Le elezioni regionali francesi consegnano, tra i risultati più eloquenti, la conferma di Europe Ecologie come terza forza della politica d’Oltralpe: il partito di Cohn-Bendit, con oltre il 12% dei voti, è rimasto al di sotto dell’exploit delle europee del 2009, ma il suo successo è forse ancora più sorprendente di un anno fa in quanto ottenuto in elezioni amministrative dove, tradizionalmente, un voto tipicamente d’opinione come quello per gli ecologisti pesa molto di meno.
Dopo la Germania e i Paesi del Nord Europa, insomma, anche la Francia sembra dare cittadinanza stabile all’ecologismo nel proprio paesaggio politico. Ed è bene in questo caso parlare di ecologismo, non di “Verdi”, perché Europe Ecologie è una galassia di esperienze, storie, sensibilità provenienti da molte origini diverse. Ci sono certo “les Verts”, ma insieme agli “altermondialisti” di José Bové, a esponenti di rilievo del mondo associativo come Yannick Jadot, già a capo di Greenpeace, a personalità “civiche” molto popolari come il giornalista Nicolas Hulot e l’ex-magistrata Eva Joly; il tutto sotto l’abile e carismatica regia di Daniel Cohn-Bendit, capogruppo dei Verdi al Parlamento europeo e teorico della “trosième gauche”, la terza sinistra come superamento dell’alternativa novecentesca tra riformismo e antagonismo.
Indicativa è anche la geografia del risultato elettorale di Europe Ecologie: che ottiene gli score più brillanti nelle aree più dinamiche e ricche della Francia, a cominciare dall’Ile de France, la regione di Parigi, dove con la lista guidata dalla trentenne Cécile Duflot, segretaria nazionale dei Verdi, supera il 20%.
Sarebbe bene che anche in Italia si desse adeguata attenzione al buon successo degli ecologisti francesi, e che soprattutto ci ragionasse sopra il Pd.
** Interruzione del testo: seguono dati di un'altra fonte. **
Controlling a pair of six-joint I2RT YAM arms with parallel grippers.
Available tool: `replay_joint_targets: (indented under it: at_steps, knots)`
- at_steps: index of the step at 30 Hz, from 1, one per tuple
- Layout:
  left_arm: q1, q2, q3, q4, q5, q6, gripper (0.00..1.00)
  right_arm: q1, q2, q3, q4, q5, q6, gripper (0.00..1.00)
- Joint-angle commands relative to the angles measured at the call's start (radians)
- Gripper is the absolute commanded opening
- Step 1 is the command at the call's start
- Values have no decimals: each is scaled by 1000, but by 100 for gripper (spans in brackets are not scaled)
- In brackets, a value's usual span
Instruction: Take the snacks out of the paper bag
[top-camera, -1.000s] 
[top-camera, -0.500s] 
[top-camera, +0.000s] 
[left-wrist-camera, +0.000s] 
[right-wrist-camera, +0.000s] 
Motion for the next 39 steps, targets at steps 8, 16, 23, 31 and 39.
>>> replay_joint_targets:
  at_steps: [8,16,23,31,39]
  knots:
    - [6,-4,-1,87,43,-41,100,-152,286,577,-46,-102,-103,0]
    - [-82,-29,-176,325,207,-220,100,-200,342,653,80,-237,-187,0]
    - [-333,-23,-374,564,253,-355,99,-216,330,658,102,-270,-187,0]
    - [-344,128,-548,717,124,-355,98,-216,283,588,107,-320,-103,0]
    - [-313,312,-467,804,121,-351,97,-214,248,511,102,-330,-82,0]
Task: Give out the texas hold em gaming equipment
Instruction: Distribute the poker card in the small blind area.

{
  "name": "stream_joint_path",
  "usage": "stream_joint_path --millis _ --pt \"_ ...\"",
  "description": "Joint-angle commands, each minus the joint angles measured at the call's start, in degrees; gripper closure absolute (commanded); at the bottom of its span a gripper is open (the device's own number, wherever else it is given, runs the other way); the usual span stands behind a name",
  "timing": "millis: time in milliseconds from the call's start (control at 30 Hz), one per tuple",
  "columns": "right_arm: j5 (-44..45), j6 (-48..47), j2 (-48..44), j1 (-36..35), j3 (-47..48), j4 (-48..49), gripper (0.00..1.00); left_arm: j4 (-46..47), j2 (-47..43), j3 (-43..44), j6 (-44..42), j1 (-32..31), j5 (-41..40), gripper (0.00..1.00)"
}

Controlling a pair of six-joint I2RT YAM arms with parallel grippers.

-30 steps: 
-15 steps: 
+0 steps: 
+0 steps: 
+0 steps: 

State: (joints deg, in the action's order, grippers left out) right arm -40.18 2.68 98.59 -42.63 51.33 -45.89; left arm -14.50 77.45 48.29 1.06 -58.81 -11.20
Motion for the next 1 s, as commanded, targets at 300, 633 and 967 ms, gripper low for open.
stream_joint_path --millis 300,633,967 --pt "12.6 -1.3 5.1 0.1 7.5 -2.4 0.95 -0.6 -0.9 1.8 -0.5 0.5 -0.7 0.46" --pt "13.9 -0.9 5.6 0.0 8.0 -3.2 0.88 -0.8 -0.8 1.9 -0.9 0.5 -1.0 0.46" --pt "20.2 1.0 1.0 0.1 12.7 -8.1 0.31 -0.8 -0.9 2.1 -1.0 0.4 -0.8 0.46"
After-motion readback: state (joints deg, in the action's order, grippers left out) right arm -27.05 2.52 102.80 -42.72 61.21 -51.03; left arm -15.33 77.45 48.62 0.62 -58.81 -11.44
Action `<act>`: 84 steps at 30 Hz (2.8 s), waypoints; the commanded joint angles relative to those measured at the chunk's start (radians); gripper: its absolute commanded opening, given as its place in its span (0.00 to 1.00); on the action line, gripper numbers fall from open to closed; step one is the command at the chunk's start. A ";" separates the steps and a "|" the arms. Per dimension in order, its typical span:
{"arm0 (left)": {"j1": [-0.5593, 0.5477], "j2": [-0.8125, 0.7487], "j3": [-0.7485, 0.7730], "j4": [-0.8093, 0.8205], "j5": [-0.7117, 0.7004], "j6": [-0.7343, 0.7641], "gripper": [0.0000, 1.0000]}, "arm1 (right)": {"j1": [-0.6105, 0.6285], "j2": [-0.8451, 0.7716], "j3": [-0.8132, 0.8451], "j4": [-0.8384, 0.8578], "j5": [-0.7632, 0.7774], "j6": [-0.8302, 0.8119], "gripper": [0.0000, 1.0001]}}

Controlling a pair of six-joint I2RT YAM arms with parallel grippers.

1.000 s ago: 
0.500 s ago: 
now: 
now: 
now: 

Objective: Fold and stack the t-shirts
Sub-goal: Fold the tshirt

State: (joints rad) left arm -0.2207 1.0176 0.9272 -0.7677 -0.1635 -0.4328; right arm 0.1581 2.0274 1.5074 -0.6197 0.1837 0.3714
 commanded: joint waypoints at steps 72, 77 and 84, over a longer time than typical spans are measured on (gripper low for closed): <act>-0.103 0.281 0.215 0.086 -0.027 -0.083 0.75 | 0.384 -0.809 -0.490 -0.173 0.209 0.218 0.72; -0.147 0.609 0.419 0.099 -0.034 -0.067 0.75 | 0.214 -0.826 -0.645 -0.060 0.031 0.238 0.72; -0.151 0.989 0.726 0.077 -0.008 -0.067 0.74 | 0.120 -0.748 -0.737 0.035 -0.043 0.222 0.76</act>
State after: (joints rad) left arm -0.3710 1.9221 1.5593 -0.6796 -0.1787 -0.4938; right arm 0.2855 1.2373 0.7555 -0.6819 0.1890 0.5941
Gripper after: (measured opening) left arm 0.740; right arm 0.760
In buona parte d’Europa l’ambientalismo politico cresce nei consensi e si afferma come un protagonista stabile della dialettica elettorale. E’ possibile, forse probabile, che così accadrà presto o tardi anche da noi, che cioè anche da noi l’elettorato comincerà a premiare le posizioni, le proposte che danno rappresentanza a temi come la qualità dell’ambiente, la “green economy”, la tutela dei beni comuni, ogni giorno più popolari.
Il Partito Democratico può essere il luogo politico principale di tale processo? Noi crediamo di sì, ma per essere questo il Pd deve ritornare alla sua ispirazione originale: che non era la fusione più o meno fredda tra post-comunisti e post-democristiani, ma l’apertura di un cantiere dove tutti, qualunque fosse il proprio pedigree politico, collaborassero a dare corpo a un’identità riformista fresca, moderna, capace di aprirsi a problemi e a bisogni inevitabilmente estranei, per motivi di anagrafe storica, sia alla tradizione socialista sia a quella del popolarismo cattolico. La via per una parte è già aperta, basti pensare a molte scelte innovative avviate in questi anni nelle Regioni governate dal centrosinistra – in Piemonte e in Puglia nelle politiche energetiche, in Toscana nel governo del territorio – o al forte peso dei temi ambientali nel discorso pubblico di nostri candidati governatori, da Vendola a Bresso a Errani a Bonino. Bisogna che anche dopo le elezioni regionali questa diventi una traccia visibile e decisiva del cammino del Pd, che il nostro partito impari a parlare d’ambiente tutti i giorni, a nutrirne le sue proposte e dove governa le sue politiche, a proporlo come una chiave importante per mostrare cosa vogliamo per il futuro e in cosa siamo diversi dalla destra.
Fuori da questa scelta, per ora largamente incompiuta, due pericoli sono in agguato: che a scoprire l’ambiente arrivi per prima la destra, magari con la Lega in un’insopportabile salsa localista, e che nel campo del centrosinistra siano altri ad occupare lo spazio di una chiara, coraggiosa, avanzata posizione ecologista.
Dalla Germania dove i “Grà¼nen” sono corteggiati da destra e sinistra, alla Francia dove il decollo di Europe Ecologie si accompagna al precoce tramonto del neo-centrismo di Bayrou, si dimostra che l’ecologia è oggi uno dei terreni prevalenti dove intercettare il consenso post-ideologico – vogliamo dire “di centro”? – di chi vota libero da appartenenze precostituite. Vorremmo tanto che il Pd lo capisca in tempo.